James
Monroe was born on April 28, 1758, in Westmoreland County, Virginia.
He was a founding father, lawyer, and president. He is also known for
his foreign policy, the Monroe Doctrine.
Being the oldest child in his family he was expected to
inherit his father's farm when he died. But when James was just 16
years old, Monroe's father died and things took a turn. When he grew
older he ended up selling the farm.
Soon
after, James enrolled at the College of William and Mary. But when
the Revolutionary War broke out just months later, he dropped out of
school and went to fight for independence. After the war, James never
returned to school. Instead, he studied law under Thomas Jefferson.
Monroe really had no desire to become a lawyer but saw it as a good
way to make money.
After passing the bar exam, (the test you take to become
a lawyer) Monroe set up a law firm in Fredericksburg, Virginia.
Monroe's
political career started when he was elected to the Virginia House of
Delegates. He also served as an anti-federalist in the Constitutional
Convention. This meant that he actually opposed the ratification of
the new constitution. But Monroe and a small group alone couldn't
stop the ratification of the constitution. It narrowly passed in
Virginia and eventually became the new governing document a few years
later.
Skipping
ahead in time, James Monroe decided he would run for president in the
election of 1816. Pretty much uncontested, Monroe became the 5th
President of the U.S. One of the first things that happened in his
presidency was the signing of Mississippi into the union on December
10, 1817. Then a year later, both Illinois and Alabama were signed
into the union within a week of each other.

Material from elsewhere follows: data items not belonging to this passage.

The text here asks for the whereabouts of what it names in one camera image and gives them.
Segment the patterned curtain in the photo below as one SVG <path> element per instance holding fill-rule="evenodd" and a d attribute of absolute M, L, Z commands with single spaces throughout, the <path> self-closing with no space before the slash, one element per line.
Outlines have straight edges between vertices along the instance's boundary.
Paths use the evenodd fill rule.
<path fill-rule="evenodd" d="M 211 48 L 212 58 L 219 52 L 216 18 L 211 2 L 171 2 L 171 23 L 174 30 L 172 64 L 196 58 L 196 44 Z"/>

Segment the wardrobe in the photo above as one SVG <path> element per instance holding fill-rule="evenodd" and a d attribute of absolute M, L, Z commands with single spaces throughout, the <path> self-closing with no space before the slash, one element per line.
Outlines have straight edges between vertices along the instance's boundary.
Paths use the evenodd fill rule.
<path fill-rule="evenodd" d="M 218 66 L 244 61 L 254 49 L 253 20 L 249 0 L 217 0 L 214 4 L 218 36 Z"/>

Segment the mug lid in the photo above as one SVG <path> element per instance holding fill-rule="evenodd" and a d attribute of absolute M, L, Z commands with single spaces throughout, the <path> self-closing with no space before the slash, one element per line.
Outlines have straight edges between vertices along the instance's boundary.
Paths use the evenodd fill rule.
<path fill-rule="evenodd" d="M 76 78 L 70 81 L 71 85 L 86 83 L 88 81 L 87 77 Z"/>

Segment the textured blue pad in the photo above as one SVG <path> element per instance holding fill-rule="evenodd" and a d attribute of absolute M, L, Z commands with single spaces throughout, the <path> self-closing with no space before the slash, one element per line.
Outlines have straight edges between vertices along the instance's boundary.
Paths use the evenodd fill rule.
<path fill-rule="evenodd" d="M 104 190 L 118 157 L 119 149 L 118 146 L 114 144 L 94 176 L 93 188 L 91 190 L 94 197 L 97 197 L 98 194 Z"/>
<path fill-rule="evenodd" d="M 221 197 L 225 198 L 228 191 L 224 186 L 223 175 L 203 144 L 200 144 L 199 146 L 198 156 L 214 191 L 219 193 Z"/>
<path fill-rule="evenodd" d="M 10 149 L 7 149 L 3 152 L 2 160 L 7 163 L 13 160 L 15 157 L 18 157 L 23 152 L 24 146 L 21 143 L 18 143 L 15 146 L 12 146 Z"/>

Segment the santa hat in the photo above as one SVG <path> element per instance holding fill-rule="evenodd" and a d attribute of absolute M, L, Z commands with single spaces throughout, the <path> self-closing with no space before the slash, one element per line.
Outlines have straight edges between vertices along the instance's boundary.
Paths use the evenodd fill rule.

Then, only a month after that, the economic downturn of
1819. This was the first economic downturn in America's short
history. Real estate values collapsed, and a severe credit
contraction (an inability to secure bank loans) inflated the monetary
system and caused imports and prices to fall. In March, the price of
cotton collapsed. The conservative policies of the Second Bank of the
United States, founded in 1816, accelerated the crisis. Things didn't
get much better until 1823.
In
1820 the Missouri Compromise happened. This “compromise” stated
that everything above a certain line could not be a slave state
except for Missouri. It also said that when a slave child, who lived
in Missouri, grew to be older than 21 he or she was now a free
person. So that meant that there would be slaves in Missouri for a
while but when all the old slaves died there would only be slaves
above 21, meaning everyone would be free.
In
1823 Monroe introduced what became known as the Monroe Doctrine. It
stated that any European country that tried to colonize any part of
the independent Americas (North America and South America) would be
seen as an act of aggression. If this happened, the U.S. would start
intervening and send troops to that new settlement. At
the same time, the doctrine noted that the United States would
recognize and not interfere with existing European colonies. This
policy was put in place at the same time that the Spanish and
Portuguese colonies in South America were gaining independence. This
policy has been used by many other presidents including Teddy
Roosevelt, JFK, and Ronald Reagan. The intent and impact of the
Monroe Doctrine continued with only minor variations for more than a
century.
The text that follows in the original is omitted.